**Exercise directions:** Retype, character for character, the line containing "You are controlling" along with each line after it through the end of the data, and only those.
[Start of section]
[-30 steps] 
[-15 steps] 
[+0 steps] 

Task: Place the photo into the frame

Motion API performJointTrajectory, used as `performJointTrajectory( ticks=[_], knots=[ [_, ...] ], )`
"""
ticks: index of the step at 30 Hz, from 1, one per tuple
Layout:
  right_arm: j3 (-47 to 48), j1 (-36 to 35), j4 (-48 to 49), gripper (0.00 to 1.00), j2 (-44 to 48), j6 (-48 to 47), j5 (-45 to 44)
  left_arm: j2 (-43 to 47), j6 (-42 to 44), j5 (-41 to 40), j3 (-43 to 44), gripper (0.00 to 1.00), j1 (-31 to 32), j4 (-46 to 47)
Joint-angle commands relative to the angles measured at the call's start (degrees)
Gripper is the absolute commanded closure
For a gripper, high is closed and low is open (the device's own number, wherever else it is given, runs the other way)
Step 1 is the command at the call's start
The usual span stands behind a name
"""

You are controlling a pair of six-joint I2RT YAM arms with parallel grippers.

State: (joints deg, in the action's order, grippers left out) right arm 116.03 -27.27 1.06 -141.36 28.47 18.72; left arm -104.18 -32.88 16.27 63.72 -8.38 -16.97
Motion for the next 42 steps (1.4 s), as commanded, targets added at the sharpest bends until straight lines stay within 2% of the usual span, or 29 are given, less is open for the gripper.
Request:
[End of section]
**Response box:**
You are controlling a pair of six-joint I2RT YAM arms with parallel grippers.

State: (joints deg, in the action's order, grippers left out) right arm 116.03 -27.27 1.06 -141.36 28.47 18.72; left arm -104.18 -32.88 16.27 63.72 -8.38 -16.97
Motion for the next 42 steps (1.4 s), as commanded, targets added at the sharpest bends until straight lines stay within 2% of the usual span, or 29 are given, less is open for the gripper.
Request:

The given output is complete.